Start of Block

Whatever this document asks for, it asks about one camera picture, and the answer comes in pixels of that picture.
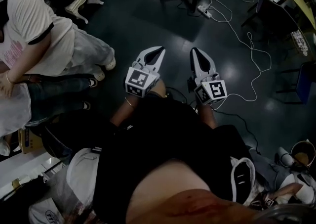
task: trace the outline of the white cable
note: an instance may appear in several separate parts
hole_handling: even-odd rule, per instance
[[[243,100],[245,100],[245,101],[247,101],[247,102],[254,102],[254,101],[257,100],[257,93],[256,93],[256,91],[255,91],[255,89],[254,89],[254,87],[253,87],[253,82],[261,76],[261,73],[262,73],[262,72],[265,72],[265,71],[268,71],[268,70],[271,69],[271,67],[272,67],[272,59],[271,59],[271,56],[270,56],[270,54],[269,54],[268,52],[266,52],[266,51],[262,51],[262,50],[258,50],[258,49],[255,49],[255,48],[254,48],[254,44],[253,44],[253,42],[252,42],[252,34],[251,34],[250,32],[247,33],[247,36],[248,36],[248,38],[249,38],[249,40],[250,40],[250,46],[247,45],[245,42],[241,41],[241,40],[239,39],[239,37],[238,37],[236,31],[233,29],[233,27],[232,27],[231,24],[230,24],[230,21],[232,20],[232,17],[233,17],[233,12],[232,12],[229,8],[227,8],[223,3],[221,3],[221,2],[218,1],[218,0],[215,0],[215,1],[219,2],[222,6],[224,6],[226,9],[228,9],[228,10],[230,11],[231,17],[230,17],[229,20],[227,20],[227,18],[225,17],[225,15],[224,15],[223,13],[221,13],[220,11],[218,11],[215,7],[211,6],[212,3],[213,3],[213,1],[212,1],[212,0],[210,0],[210,1],[211,1],[211,3],[210,3],[206,8],[211,7],[212,9],[216,10],[218,13],[220,13],[220,14],[223,16],[223,18],[225,19],[225,21],[219,21],[219,20],[213,18],[212,16],[211,16],[211,18],[212,18],[214,21],[216,21],[216,22],[219,22],[219,23],[228,23],[228,24],[229,24],[230,28],[231,28],[232,31],[235,33],[235,35],[236,35],[238,41],[239,41],[240,43],[244,44],[245,46],[247,46],[247,47],[250,49],[250,58],[251,58],[251,61],[253,62],[253,64],[255,64],[255,66],[256,66],[256,67],[258,68],[258,70],[259,70],[259,75],[251,81],[251,87],[252,87],[253,92],[255,93],[255,99],[253,99],[253,100],[247,100],[246,98],[242,97],[242,96],[239,95],[239,94],[231,93],[231,94],[229,94],[225,99],[223,99],[223,101],[222,101],[222,103],[220,104],[220,106],[218,106],[218,107],[217,107],[216,109],[214,109],[214,110],[218,110],[218,109],[225,103],[226,99],[227,99],[230,95],[237,95],[237,96],[241,97]],[[253,1],[242,0],[242,1],[244,1],[244,2],[250,2],[250,3],[255,2],[255,0],[253,0]],[[256,62],[254,61],[254,59],[253,59],[253,51],[264,52],[264,53],[266,53],[266,54],[269,56],[269,58],[270,58],[270,66],[269,66],[268,69],[265,69],[265,70],[261,70],[261,69],[260,69],[260,67],[257,65],[257,63],[256,63]]]

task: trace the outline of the sneaker
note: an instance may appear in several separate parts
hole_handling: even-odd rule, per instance
[[[87,101],[83,101],[83,109],[84,110],[90,110],[91,109],[91,104],[88,103]]]
[[[89,88],[95,88],[98,86],[98,81],[93,78],[89,78]]]
[[[117,65],[117,61],[115,60],[115,51],[114,51],[114,49],[112,47],[111,47],[111,50],[113,52],[113,59],[112,59],[112,61],[109,64],[105,65],[105,69],[107,71],[110,71],[110,70],[114,69],[115,66]]]
[[[99,82],[104,80],[104,78],[105,78],[105,74],[103,72],[94,73],[93,76]]]

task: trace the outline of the black t-shirt
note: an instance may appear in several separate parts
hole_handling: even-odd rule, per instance
[[[188,105],[144,98],[132,118],[102,147],[93,208],[109,224],[125,223],[129,200],[139,182],[172,158],[190,166],[215,195],[231,200],[230,156],[234,150],[238,159],[248,154],[235,127],[212,130]]]

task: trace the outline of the white stool
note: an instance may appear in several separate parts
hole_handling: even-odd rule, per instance
[[[81,5],[83,5],[85,3],[86,0],[75,0],[73,3],[71,3],[70,5],[68,5],[67,7],[65,7],[65,10],[69,13],[69,14],[72,14],[74,15],[75,17],[77,17],[77,19],[82,19],[84,20],[84,22],[86,24],[89,23],[89,21],[81,16],[78,12],[78,9]],[[100,5],[103,5],[104,2],[100,1],[100,0],[88,0],[87,1],[87,4],[90,4],[90,3],[95,3],[95,4],[100,4]]]

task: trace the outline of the gold bracelet
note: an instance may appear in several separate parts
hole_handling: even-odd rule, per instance
[[[132,105],[132,104],[127,100],[127,98],[125,98],[125,100],[126,100],[126,102],[127,102],[133,109],[135,109],[134,105]]]
[[[12,83],[12,82],[9,80],[8,74],[9,74],[9,71],[6,73],[6,79],[8,80],[9,83],[14,84],[14,83]]]

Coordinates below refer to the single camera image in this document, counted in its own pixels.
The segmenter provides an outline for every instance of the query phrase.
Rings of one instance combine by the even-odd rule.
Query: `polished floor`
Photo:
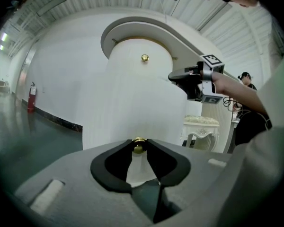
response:
[[[27,109],[15,95],[0,93],[0,179],[14,192],[25,180],[69,153],[82,150],[82,133]]]

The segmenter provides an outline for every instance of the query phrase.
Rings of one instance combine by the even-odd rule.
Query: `black baseboard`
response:
[[[24,99],[22,99],[22,103],[27,106],[27,101],[25,101]],[[48,120],[50,120],[50,121],[52,121],[52,122],[54,122],[58,125],[61,125],[65,128],[68,128],[70,130],[77,131],[77,132],[82,132],[83,127],[81,125],[71,123],[67,120],[56,117],[56,116],[54,116],[54,115],[52,115],[48,112],[45,112],[42,109],[37,108],[37,107],[35,107],[35,112],[37,114],[41,115],[42,117],[44,117],[44,118],[46,118],[46,119],[48,119]]]

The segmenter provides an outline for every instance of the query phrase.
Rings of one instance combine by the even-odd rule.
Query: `ceiling beam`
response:
[[[228,3],[222,4],[221,8],[214,13],[199,29],[203,36],[207,36],[211,31],[213,31],[218,25],[216,22],[223,16],[227,16],[228,12],[231,12],[232,6]]]
[[[264,82],[268,79],[269,77],[269,72],[270,72],[270,69],[269,69],[269,65],[265,65],[264,64],[264,53],[263,53],[263,47],[262,47],[262,44],[260,42],[260,38],[257,34],[257,30],[255,28],[255,25],[254,25],[254,22],[252,21],[249,13],[248,13],[248,10],[242,6],[240,6],[239,4],[232,4],[233,8],[237,11],[239,11],[242,16],[244,17],[247,25],[249,26],[249,29],[251,31],[251,34],[256,42],[256,45],[257,45],[257,50],[258,50],[258,54],[259,54],[259,57],[260,57],[260,61],[261,61],[261,68],[262,68],[262,84],[264,84]]]
[[[226,76],[234,79],[235,81],[238,81],[239,79],[237,77],[234,77],[233,75],[231,75],[229,72],[227,72],[226,70],[223,71],[223,74],[225,74]]]
[[[172,12],[171,12],[171,14],[169,14],[170,16],[172,16],[173,15],[173,13],[174,13],[174,11],[176,10],[176,7],[178,6],[178,3],[180,2],[180,0],[178,0],[177,2],[175,2],[175,4],[174,4],[174,7],[172,8]]]

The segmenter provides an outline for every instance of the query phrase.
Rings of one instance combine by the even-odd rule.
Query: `red fire extinguisher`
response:
[[[32,113],[35,109],[35,100],[36,100],[36,92],[37,88],[32,81],[32,85],[30,85],[29,96],[28,96],[28,103],[27,103],[27,112]]]

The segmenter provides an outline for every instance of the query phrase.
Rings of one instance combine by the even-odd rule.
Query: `gold button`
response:
[[[142,59],[143,62],[146,62],[150,59],[150,57],[148,55],[144,54],[144,55],[141,56],[141,59]]]
[[[143,146],[141,145],[137,145],[134,149],[133,149],[133,153],[136,153],[136,154],[142,154],[144,153],[145,150],[143,149]]]

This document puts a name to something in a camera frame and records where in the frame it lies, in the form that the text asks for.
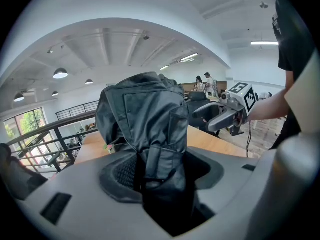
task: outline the white ceiling
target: white ceiling
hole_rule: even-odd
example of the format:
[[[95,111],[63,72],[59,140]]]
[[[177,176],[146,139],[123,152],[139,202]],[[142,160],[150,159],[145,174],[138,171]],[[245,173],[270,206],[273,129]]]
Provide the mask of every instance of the white ceiling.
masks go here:
[[[249,48],[253,40],[275,40],[272,15],[275,0],[188,0],[215,26],[230,50]],[[260,2],[269,5],[259,7]],[[18,90],[46,88],[68,92],[78,88],[77,77],[107,74],[109,83],[116,83],[119,71],[157,71],[176,59],[201,51],[188,47],[174,36],[159,36],[156,32],[134,28],[88,29],[48,43],[26,59],[0,88],[1,95],[14,96]],[[53,79],[57,68],[65,68],[71,81]]]

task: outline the lamp shade
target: lamp shade
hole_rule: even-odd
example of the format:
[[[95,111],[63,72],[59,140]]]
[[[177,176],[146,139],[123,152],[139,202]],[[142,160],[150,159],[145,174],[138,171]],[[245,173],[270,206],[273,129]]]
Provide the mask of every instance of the lamp shade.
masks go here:
[[[94,83],[94,81],[92,81],[91,79],[88,79],[87,81],[85,81],[86,85],[90,85],[90,84],[93,84],[93,83]]]
[[[21,92],[18,92],[16,96],[14,96],[14,102],[20,102],[25,99],[24,95]]]
[[[58,68],[53,74],[53,78],[55,79],[61,79],[67,76],[68,76],[68,72],[62,67]]]

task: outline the man
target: man
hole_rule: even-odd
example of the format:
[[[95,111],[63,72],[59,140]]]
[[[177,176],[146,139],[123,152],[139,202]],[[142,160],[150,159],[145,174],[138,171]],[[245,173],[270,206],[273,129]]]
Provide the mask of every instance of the man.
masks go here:
[[[205,73],[204,76],[207,78],[205,87],[208,95],[212,97],[213,93],[215,97],[219,98],[217,80],[213,79],[208,72]]]
[[[277,0],[272,18],[273,31],[279,44],[278,67],[285,70],[285,89],[257,102],[248,121],[281,118],[287,115],[280,136],[271,149],[276,149],[287,138],[301,132],[298,121],[285,100],[285,94],[294,85],[309,62],[315,45],[307,26],[287,0]]]

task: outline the wooden table
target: wooden table
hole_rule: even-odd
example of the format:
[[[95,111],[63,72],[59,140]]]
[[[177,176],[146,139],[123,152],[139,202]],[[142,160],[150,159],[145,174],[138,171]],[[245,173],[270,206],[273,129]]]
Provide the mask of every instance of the wooden table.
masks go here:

End of Block

Please work out how many lines above contain the string "camera", and reply with that number alone.

3